Teaching methodology

All classes consist of a theoretical session (a lecture in which the professor introduces new concepts or techniques and detailed examples illustrating them) followed by a practical session (in which the students work on the examples and exercises proposed in the lecture). On the average, two hours a week are dedicated to theory and one hour a week to practice, and the professor allocates them according to the subject matter. Students are required to take an active part in class and to submit the exercises at the end of each class.

Evaluation methodology

Students are evaluated during class, and in a final exam. Every student is required to submit one exercise each week, graded from 0 to 10, and the final grade consists of 50% for the exercises and 50% for the final exam, also graded from 0 to 10.

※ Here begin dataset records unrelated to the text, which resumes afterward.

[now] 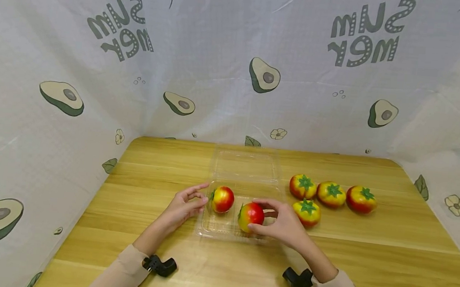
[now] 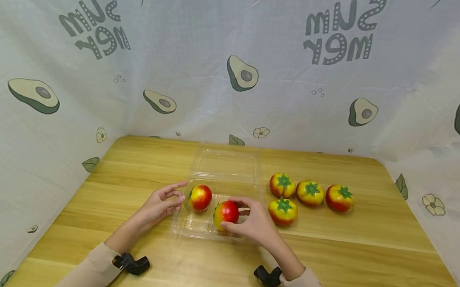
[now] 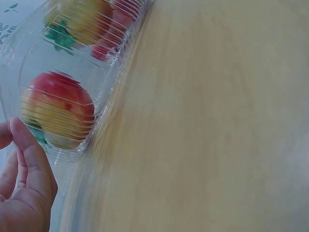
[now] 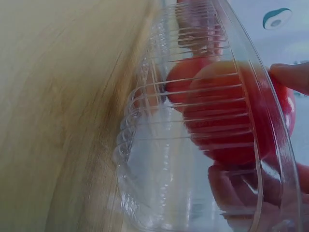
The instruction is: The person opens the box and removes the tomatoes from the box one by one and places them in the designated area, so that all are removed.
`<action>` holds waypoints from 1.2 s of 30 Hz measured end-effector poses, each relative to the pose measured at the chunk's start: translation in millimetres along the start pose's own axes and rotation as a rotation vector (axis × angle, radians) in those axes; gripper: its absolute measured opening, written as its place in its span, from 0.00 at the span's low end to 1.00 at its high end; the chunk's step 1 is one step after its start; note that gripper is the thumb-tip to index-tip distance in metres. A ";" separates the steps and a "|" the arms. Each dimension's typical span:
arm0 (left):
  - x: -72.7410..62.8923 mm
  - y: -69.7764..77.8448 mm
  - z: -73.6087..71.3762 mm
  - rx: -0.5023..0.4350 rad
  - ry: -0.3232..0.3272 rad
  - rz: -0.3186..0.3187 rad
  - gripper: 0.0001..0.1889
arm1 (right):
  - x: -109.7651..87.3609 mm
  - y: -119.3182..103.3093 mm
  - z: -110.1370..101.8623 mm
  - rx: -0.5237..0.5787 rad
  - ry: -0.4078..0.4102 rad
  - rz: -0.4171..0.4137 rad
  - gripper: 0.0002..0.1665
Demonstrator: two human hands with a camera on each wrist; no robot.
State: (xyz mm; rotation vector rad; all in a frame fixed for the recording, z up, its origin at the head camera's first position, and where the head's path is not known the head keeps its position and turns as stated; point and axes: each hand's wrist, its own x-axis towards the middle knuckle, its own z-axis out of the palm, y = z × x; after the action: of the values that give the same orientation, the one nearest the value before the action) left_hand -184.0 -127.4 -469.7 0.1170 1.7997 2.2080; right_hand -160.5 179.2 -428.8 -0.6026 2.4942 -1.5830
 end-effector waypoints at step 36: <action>1.1 0.4 0.3 -0.002 -0.002 0.003 0.29 | -11.9 9.8 -20.3 0.078 0.091 -0.148 0.32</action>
State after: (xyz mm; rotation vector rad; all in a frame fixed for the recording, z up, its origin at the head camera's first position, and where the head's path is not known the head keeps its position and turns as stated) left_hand -185.1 -127.0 -469.4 0.1209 1.7977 2.2110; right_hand -158.6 204.6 -429.7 -0.7348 2.4894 -1.7896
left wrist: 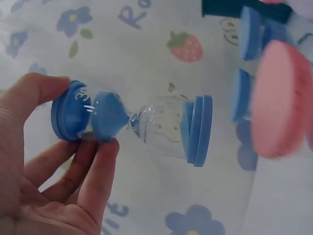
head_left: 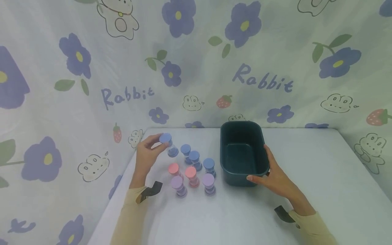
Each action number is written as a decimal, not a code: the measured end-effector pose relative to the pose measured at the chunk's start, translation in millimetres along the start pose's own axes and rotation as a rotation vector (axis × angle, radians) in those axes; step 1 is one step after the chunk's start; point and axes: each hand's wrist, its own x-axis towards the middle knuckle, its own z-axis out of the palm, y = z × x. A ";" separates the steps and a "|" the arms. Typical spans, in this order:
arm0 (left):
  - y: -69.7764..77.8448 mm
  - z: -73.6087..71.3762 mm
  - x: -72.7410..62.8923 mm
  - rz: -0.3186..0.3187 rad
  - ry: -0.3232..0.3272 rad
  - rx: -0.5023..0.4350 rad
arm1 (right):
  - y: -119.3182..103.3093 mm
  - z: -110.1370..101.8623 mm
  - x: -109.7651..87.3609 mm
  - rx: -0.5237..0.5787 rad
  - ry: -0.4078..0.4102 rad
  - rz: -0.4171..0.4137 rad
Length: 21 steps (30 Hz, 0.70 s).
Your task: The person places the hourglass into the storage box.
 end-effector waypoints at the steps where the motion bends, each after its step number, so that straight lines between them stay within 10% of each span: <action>1: 3.8 0.8 1.4 0.012 -0.004 0.000 | -0.3 -0.1 0.0 -0.001 -0.001 0.001; 21: 69.6 44.8 35.3 0.120 -0.131 -0.163 | -1.8 -1.3 0.1 0.005 -0.010 0.021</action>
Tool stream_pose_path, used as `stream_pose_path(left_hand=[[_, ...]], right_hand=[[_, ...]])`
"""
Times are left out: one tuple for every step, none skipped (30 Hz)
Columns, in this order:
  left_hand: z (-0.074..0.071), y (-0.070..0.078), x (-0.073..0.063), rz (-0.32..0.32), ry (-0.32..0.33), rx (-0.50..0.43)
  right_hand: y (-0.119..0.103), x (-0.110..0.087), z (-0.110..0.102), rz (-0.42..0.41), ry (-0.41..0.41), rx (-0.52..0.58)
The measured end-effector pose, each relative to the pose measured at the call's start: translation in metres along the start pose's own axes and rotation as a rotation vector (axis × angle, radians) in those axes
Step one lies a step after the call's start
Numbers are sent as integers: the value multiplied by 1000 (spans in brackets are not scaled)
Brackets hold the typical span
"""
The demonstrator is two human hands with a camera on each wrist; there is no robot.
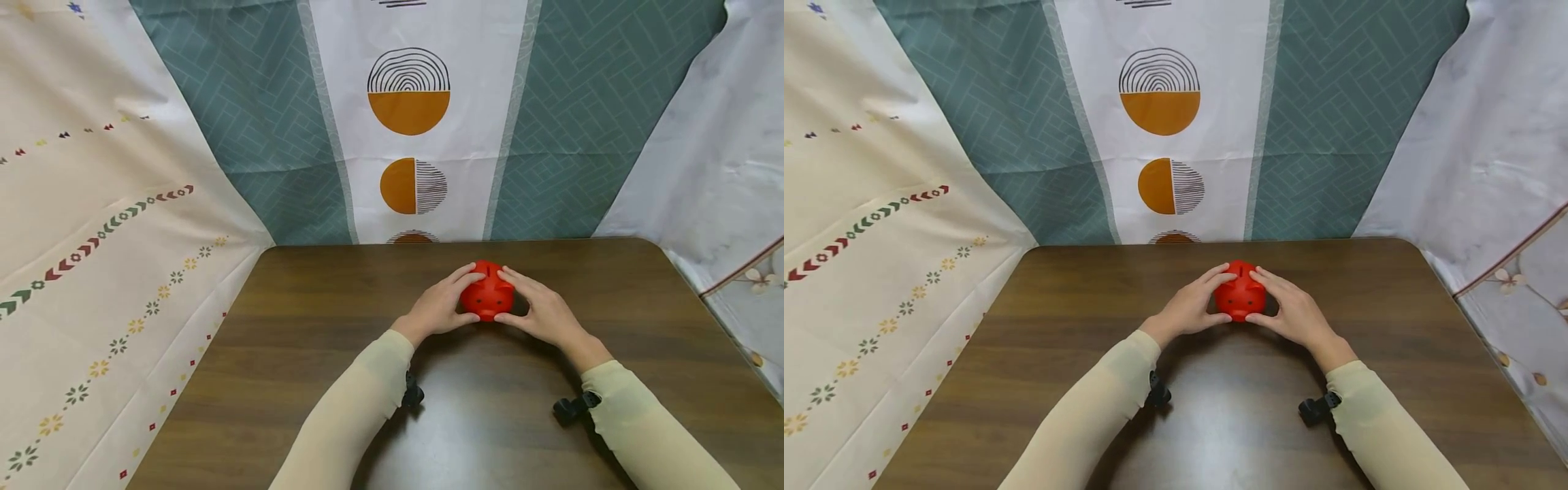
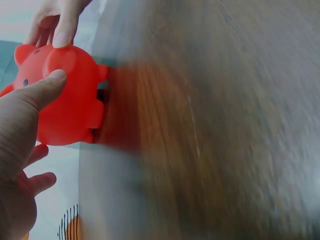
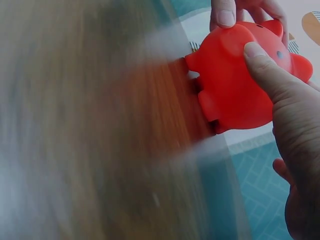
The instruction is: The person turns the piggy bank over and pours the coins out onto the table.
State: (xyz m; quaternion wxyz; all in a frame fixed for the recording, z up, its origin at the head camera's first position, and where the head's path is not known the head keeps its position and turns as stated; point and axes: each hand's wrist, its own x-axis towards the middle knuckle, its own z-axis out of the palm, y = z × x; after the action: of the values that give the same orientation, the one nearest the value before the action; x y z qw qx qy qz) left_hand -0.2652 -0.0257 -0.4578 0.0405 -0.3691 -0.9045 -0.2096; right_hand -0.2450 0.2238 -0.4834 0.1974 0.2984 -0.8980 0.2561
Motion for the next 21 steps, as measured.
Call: stream_pose_path(left_hand=[[-1,-2,-2,-1,3,-6],[-2,-4,-5,-4,5,-13],[-3,-5,-7,-7,8,-20],[-5,-7,-10,-12,13,-24],[-6,-9,-13,-17,17,-28],[-8,-12,-16,-23,20,-34],[-9,-14,-19,-32,22,-41],[-11,-17,-22,-42,21,-46],[-12,-19,-25,-51,22,-50],[-13,-22,-28,-60,24,-52],[-14,-25,-31,-68,25,-58],[-16,-27,-34,-74,28,-65],[-16,-30,-37,-80,32,-66],[-17,-32,-40,-82,37,-68],[-18,-34,-43,-86,42,-74],[-19,-35,-46,-90,48,-80],[-19,-37,-48,-96,53,-86],[-20,-38,-51,-101,59,-92],[-20,-39,-54,-108,63,-101],[-21,-39,-56,-113,67,-111],[-22,-40,-59,-120,71,-119]], right_hand=[[-2,1,2,-1,-2,4],[-4,2,5,2,-3,9],[-6,3,7,3,-4,14],[-8,5,10,6,-5,18],[-10,6,13,9,-8,25],[-13,8,15,12,-12,33],[-16,10,18,16,-18,40],[-19,12,21,21,-24,48],[-21,15,23,26,-30,57],[-24,17,26,30,-35,67],[-27,19,29,33,-41,76],[-30,21,31,37,-45,84],[-33,23,34,40,-49,91],[-35,25,36,44,-52,98],[-37,26,38,47,-56,105],[-40,27,41,50,-60,109],[-42,28,43,55,-64,116],[-44,29,45,60,-68,123],[-46,30,46,64,-70,129],[-48,31,48,65,-72,134],[-50,31,50,67,-72,140]])
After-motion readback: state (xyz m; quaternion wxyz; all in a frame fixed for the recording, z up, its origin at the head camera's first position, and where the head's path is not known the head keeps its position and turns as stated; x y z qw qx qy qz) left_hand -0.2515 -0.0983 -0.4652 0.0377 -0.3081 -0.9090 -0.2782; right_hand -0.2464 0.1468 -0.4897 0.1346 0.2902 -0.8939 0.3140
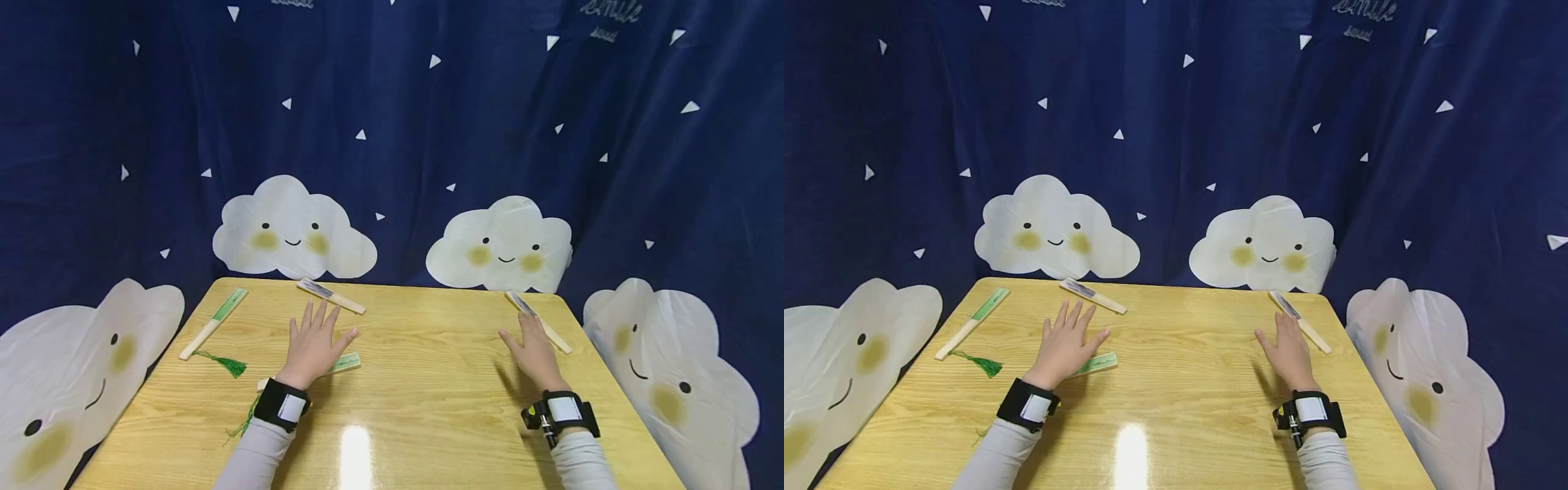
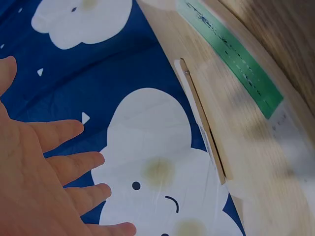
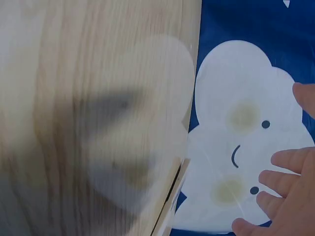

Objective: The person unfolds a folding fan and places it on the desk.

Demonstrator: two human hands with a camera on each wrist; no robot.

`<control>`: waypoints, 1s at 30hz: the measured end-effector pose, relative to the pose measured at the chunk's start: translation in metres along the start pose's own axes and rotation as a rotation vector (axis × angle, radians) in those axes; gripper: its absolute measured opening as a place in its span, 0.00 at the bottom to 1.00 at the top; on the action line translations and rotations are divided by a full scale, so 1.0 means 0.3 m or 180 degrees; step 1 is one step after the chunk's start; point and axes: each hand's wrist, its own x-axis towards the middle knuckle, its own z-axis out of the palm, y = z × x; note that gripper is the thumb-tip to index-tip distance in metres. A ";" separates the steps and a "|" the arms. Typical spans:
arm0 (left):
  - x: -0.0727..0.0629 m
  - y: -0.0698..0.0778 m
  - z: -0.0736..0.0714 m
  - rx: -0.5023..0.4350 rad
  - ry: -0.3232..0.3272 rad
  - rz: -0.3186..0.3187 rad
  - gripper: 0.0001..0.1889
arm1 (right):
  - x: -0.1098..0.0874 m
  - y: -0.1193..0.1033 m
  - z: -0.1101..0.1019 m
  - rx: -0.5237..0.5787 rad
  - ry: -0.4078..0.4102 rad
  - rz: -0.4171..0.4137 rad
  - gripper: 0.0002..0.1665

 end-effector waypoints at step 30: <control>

  • Algorithms on trees and graphs - Valiente, Gabriel, Springer , 2002. ISBN: 3-540-43550-6*cat
  • Analysis of phylogenetics and evolution with R - Paradis, Emmanuel, Springer , 2006. ISBN: 0-387-32914-5*cat
  • Bioinformatics with R - Gentleman, Robert, Chapman & Hall/CRC , 2008. ISBN: 1-420-06367-7
  • R programming for bioinformatics - Gentleman, Robert, Chapman & Hall/CRC , 2008. ISBN: 978-1-420-06367-7
  • Genetic data analysis II: Methods for discrete population genetic data - Weir, Bruce S., Sinauer Associates , 1996. ISBN: 978-0878939022

Web links

Previous capacities

Basic knowledge of algorithms and data structures.
Basic knowledge of statistics.
Basic knowledge of the Python programming language.
Basic knowledge of the R programming language.